10 Cal. 305 | Cal. | 1858
Terry, C. J., and Field, J., concurring.
The record presents a question of validity or construction of the
“ Section one—An action upon any judgment, contract, obligation, or liability, for the payment of money or damages obtained, executed, or made out of this State, can only be commenced within two years from the time the action has accrued or shall accrue.” (Statutes of 1855, 75.)
This suit was brought on a judgment recovered in Ohio, in 1853, and, under the statute passed in 1850, the plaintiff had five years within which to commence a suit on it, which period, of course, had not expired when the statute of 1855 was enacted. The Constitution gives to the record of a judgment properly attested, when rendered in one State, the same force and effect in another, as evidence, which it basin the State of its rendition. It thus appears that the plaintiff had a good cause of action against defendant on the second of April, 1855, though the cause of action accrued, if such be the construction of the statute, in 1853. The question comes, then, to this: Can the Legislature, under the pretence or with the object of regulating the remedy, deny all remedy, and thus destroy the contract ? for it is well settled that a judgment, in this sense of the Constitution, is a contract. It is not disputed that the law of the forum can regulate the remedy, which, generally speaking, forms no part of the contract, and thus is not within the constitutional interdict. But it is just as well settled that the Legislature has no right so to regulate the remedy as that it shall destroy the contract by denying all means of enforcement. A right without a remedy is, practically, no obligation at all. A contract is just as much impaired by a prohibition to sue upon it, as it is by direct legislative action declaring it void. It is the same thing for the Legislature to say that a promissory note, now due and collectable, shall not be sued on if it has been due for a year, as to say that all promissory notes over due that length of time, shall be void. The rule is thus expressed in Bronson v. Kinsie, (1 How. U. S., 311,) Chief Justice Taney delivering the opinion:
“ Whatever belongs merely to the remedy may be altered according to the will of the State, provided the alteration does not impair the obligation of the contract) but, if that effect is produced, it is immaterial whether it is done by acting on the remedy, or directly on the contract itself. In either case it is prohibited by the Constitution.” (See, also, McCrackin v. Haywood, 2 How. U. S. R., 608.)

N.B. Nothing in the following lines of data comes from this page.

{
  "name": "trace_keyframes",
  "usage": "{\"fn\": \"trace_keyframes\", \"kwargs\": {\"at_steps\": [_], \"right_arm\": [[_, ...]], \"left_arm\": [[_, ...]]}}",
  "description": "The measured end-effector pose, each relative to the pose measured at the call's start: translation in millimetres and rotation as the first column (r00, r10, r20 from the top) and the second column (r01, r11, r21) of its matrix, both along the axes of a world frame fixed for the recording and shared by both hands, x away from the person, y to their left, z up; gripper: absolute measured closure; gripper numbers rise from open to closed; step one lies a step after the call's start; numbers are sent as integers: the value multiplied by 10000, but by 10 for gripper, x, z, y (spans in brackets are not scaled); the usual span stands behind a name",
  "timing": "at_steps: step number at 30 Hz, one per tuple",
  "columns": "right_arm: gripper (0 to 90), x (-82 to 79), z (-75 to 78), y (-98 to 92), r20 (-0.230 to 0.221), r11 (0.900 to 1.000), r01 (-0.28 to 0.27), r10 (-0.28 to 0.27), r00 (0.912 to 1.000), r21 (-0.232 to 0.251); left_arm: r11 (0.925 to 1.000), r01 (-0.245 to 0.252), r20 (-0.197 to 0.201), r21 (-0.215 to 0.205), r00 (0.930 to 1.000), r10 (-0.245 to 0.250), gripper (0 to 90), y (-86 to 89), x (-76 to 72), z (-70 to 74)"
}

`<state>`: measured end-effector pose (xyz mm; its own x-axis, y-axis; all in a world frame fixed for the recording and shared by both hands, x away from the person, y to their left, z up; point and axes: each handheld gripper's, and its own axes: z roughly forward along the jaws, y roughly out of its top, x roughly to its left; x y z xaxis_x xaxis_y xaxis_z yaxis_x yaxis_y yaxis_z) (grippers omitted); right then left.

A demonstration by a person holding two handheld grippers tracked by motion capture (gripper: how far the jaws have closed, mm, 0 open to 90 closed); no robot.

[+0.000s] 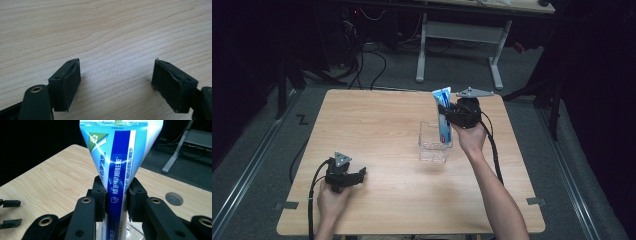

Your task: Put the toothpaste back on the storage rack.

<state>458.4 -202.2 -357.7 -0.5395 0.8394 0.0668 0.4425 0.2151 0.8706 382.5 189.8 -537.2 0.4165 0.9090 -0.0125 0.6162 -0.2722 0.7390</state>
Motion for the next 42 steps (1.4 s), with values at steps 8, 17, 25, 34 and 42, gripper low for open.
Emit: {"fn": "trace_keyframes", "kwargs": {"at_steps": [8, 17, 25, 34, 42], "right_arm": [[717, 25, -94, -10, -208, 10000, 73, -73, 9998, -32], [717, 28, -160, -12, -367, 9999, 82, -85, 9993, -82], [717, 29, -253, -10, -495, 9999, 133, -137, 9987, -97], [718, 25, -333, -17, -751, 9998, 59, -73, 9971, -187], [718, 29, -368, -4, -846, 9996, 29, -53, 9964, -283]], "left_arm": [[10000, 1, 0, 3, 10000, -1, 233, 0, 0, 0], [10000, -1, -4, 6, 10000, 1, 232, 0, -1, 0], [10000, 2, -4, 7, 10000, -2, 232, 0, 0, 1], [10000, 1, -4, 8, 10000, -1, 232, 0, -1, 1], [10000, -3, -1, 9, 10000, 3, 232, -1, 0, 0]]}}
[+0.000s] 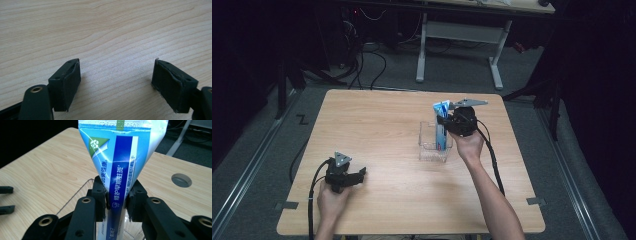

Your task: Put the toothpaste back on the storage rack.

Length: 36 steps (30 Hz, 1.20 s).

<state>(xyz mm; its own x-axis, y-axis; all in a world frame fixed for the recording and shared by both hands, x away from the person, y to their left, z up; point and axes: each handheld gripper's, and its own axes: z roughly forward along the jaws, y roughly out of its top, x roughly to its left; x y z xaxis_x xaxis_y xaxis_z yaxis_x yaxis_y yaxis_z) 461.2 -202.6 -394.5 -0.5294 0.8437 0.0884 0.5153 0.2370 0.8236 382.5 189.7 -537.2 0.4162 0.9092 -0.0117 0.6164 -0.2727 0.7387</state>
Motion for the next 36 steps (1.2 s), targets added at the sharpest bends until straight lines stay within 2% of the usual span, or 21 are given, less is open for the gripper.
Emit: {"fn": "trace_keyframes", "kwargs": {"at_steps": [3, 9, 32, 36], "right_arm": [[718, -17, -19, 35, -1, 9993, -18, 18, 10000, -380], [718, -22, -92, 5, -143, 9999, -10, 8, 9999, -100], [716, -17, -191, -57, -602, 10000, 87, -84, 9981, 43], [714, -26, -213, -127, -614, 9991, 205, -182, 9979, 369]], "left_arm": [[10000, -4, -2, 3, 10000, 4, 232, -1, 1, 0], [10000, -18, 4, 8, 10000, 18, 232, -3, 1, 0], [10000, -16, -5, 3, 10000, 16, 232, -2, 1, 0], [10000, -23, 4, 3, 10000, 23, 232, -3, 1, 0]]}}
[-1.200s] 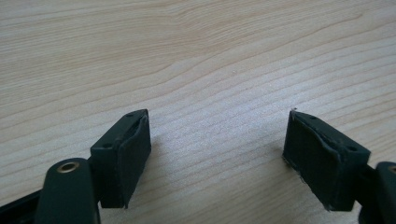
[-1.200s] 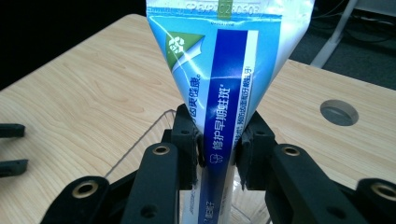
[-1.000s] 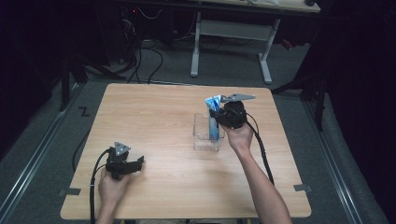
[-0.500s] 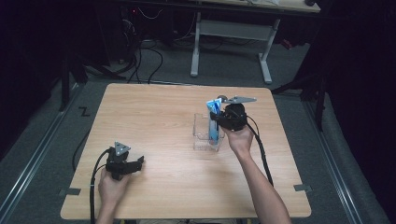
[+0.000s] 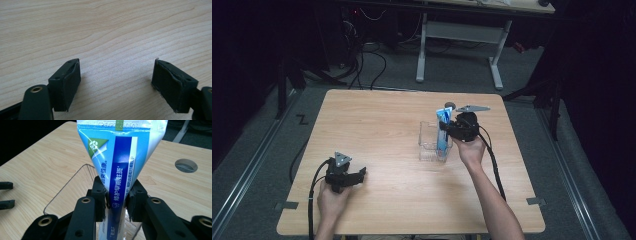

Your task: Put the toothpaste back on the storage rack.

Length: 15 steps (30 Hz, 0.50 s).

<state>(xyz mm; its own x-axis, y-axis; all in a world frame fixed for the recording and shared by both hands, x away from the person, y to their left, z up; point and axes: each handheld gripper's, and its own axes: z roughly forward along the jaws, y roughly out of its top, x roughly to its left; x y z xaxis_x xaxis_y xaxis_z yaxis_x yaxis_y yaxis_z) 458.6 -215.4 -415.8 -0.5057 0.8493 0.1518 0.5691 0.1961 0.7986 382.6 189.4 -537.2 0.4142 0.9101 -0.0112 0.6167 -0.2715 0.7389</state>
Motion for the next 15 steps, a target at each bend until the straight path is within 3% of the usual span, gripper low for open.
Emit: {"fn": "trace_keyframes", "kwargs": {"at_steps": [7, 15], "right_arm": [[707, -1, -9, -77, -77, 9996, 252, -251, 9997, 136], [695, 8, -12, -101, 85, 9987, 489, -488, 9988, -131]], "left_arm": [[10000, 3, -1, 4, 10000, -3, 232, 0, 0, 0], [10000, 0, 2, 2, 10000, 0, 232, 0, 0, 0]]}}
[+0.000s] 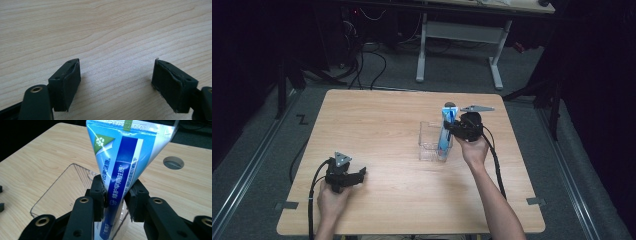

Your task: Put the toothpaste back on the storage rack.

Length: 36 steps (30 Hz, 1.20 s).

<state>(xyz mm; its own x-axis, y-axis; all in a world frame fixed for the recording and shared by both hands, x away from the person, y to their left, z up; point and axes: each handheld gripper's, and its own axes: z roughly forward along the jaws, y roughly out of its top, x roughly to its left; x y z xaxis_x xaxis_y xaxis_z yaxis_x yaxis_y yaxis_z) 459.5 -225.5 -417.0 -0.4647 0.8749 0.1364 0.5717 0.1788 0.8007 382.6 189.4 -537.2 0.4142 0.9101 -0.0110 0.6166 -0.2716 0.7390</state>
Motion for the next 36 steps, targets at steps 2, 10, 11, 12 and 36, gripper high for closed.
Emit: {"fn": "trace_keyframes", "kwargs": {"at_steps": [2, 10, 11, 12, 36], "right_arm": [[691, 5, -2, -20, 35, 9999, 105, -105, 9999, -60], [631, -16, 8, -30, 186, 9993, 316, -312, 9993, -221], [612, -21, 17, -38, 177, 9993, 331, -328, 9993, -183], [597, -26, 25, -49, 216, 9993, 311, -306, 9993, -229], [507, -246, 160, -316, 705, 9983, 502, -480, 9964, -300]], "left_arm": [[10000, 2, -2, 1, 10000, -2, 232, 0, 0, 0], [10000, 3, 0, 3, 10000, -3, 232, 0, 0, 0], [10000, 2, -1, 4, 10000, -2, 232, 0, 0, 0], [10000, 0, -1, 1, 10000, 0, 232, 0, 0, 0], [10000, -4, -4, -1, 10000, 4, 232, -1, 0, 0]]}}
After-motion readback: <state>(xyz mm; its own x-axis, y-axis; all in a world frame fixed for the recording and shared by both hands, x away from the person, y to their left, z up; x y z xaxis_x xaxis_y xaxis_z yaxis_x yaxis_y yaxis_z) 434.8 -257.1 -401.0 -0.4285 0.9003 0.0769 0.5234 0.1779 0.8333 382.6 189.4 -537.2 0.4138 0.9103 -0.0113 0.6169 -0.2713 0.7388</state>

The Statute of Limitations, therefore, can only be construed to apply to judgments not in esse at the time of the passage of the act of 1855, or as giving two years from the passage of the act within which to sue upon such as were not already barred by the act of 1850.
The judgment in this case not being barred at the time of the suit below, the Court erred in ruling that the statute of 1855 applied to it—and the judgment below must be reversed and cause remanded.